文・写真=鈴木栄一

逆転に次ぐ逆転、最後はギブソンが決勝点を挙げる

11月6日、大阪エヴェッサが敵地で琉球ゴールデンキングスと対戦。試合終了間際、エクゼビア・ギブソンが決勝のシュートを沈め、86-85で最後までもつれた激戦を制した。これで大阪は96-57と圧勝した前日に続いて琉球を撃破。この結果、両チームとも7勝7敗の勝率5割となっている。

大阪は、試合開始から8得点を連取と幸先の良いスタートを切る。しかし、その後は前日の雪辱を期すインサイドに積極的なアタックを仕掛ける琉球のオフェンスを止められず、第3クォーターを終え56-67と2桁のリードを許してしまう。

それでも第4クォーターに入ると、ギブソン、ジョシュ・ハレルソンの外国籍コンビに加え、今野翔太が要所で得点し反撃をスタート。残り1分半でも5点を追いかける苦境だったが、残り1分からギブソン、ハレルソンの連続3ポイントシュートで残り31秒にはついに逆転。残り4秒に金城茂之に決められ再逆転を許すが、残り1秒でゴール下へとアタックしたギブソンが決勝シュートを沈め、勝負を決めた。

大阪の桶谷大ヘッドコーチは、今日の試合を次のように総括した。「出だしで自分たちのマンツーマンディフェンスにうまく対応され、守りきれずにファウルがかさんでしまった。
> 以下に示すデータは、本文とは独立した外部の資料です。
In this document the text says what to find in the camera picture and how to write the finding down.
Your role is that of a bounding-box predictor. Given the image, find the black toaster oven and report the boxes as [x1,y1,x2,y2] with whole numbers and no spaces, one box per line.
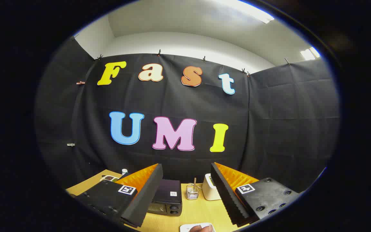
[147,179,183,217]

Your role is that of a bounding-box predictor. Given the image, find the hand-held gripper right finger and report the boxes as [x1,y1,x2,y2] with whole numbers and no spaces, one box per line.
[210,162,300,227]

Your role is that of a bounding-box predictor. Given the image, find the glass toaster oven door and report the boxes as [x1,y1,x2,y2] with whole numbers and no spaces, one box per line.
[147,203,170,215]

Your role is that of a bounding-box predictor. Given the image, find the wire basket holder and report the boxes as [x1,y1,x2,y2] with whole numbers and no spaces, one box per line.
[185,184,200,200]

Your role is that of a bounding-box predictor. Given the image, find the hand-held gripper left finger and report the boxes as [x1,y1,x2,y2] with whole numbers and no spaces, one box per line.
[75,163,164,228]

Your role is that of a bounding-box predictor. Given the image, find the white square plate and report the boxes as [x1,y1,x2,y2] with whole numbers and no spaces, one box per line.
[180,222,215,232]

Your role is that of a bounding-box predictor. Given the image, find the long ceiling light panel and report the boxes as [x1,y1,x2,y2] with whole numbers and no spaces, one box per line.
[211,0,275,24]

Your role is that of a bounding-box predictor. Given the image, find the row of black binder clips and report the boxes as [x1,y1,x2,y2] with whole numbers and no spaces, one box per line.
[95,49,290,77]

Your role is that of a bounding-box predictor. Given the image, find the white plastic appliance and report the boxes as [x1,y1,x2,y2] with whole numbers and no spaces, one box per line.
[202,173,221,201]

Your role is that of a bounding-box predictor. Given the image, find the small ceiling light panel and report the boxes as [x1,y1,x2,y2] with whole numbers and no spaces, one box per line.
[300,47,320,61]
後半、ゾーンディフェンスでキングスの足を止めようとして、第3クォーターは効かなかったのですが、第4クォーターから少しずつ効果が出てきました。キングスの足が止まってからは自分たちの速攻が出るようになり、我慢して勝ち切れることができました」

「一番良かったのは昨日と違う勝ち方ができたこと」と桶谷ヘッドコーチは続ける。「今季ここまでなかった、このようなしびれるゲームに勝てたのは若いメンバーが多いチームにとって大きい。とても自信になる試合でした」と収穫を述べた。

桶谷ヘッドコーチは古巣の琉球相手に初の2連勝

この試合、大阪は日本人パワーフォワードの中心である根来新之助が前日の負傷により欠場。その穴をスモールフォワード、シューティングガードが本職である今野翔太が堅実なプレーでしっかり埋める。また、「若手のファウルがかさむ中、ポイントガードと翔太に助けられました」と指揮官は、23得点のハレルソン、21得点のギブソンに加え、今野、木下博之、綿貫瞬の司令塔とベテランの働きが大きかったと振り返っている。

桶谷ヘッドコーチと言えば、かつて琉球で指揮を取り、チームを2度のbjリーグ制覇に導いている。その後も岩手ビッグブルズや大阪を率いて琉球とは何度も対戦してきたが、レギュラーシーズンではいつも2連戦を1勝1敗で終えており、彼にとって今回は古巣相手には初の連勝となる。

「これまでの試合は全部覚えています。ただ、(昨季プレーオフで連敗しているので)これでタイになったという意識です」と桶谷ヘッドコーチは言う。「キングスとの試合はいつも気持ちが高ぶります。キングスとの試合はいつも僕にとってチャレンジであり、成長させてくれる相手です」とあらためて敬意を示している。

一方、これで3連敗となった琉球の伊佐勉ヘッドコーチは、「ディフェンスのやり方を変えたことで歯車が狂ってしまった。自分の采配のせいでこの結果になってしまいました。ターンオーバーをなくさないと勝てる試合も落としてしまいます」と反省の弁。

それでも「ここまでやってきた自分たちのバスケを変えるつもりはないです。互いを信じあい、精度を上げていくだけです」と、これからの立て直しに向け、琉球が昨季から継続している『人とボールをどんどん動かすスタイル』をブレずに貫くと強調している。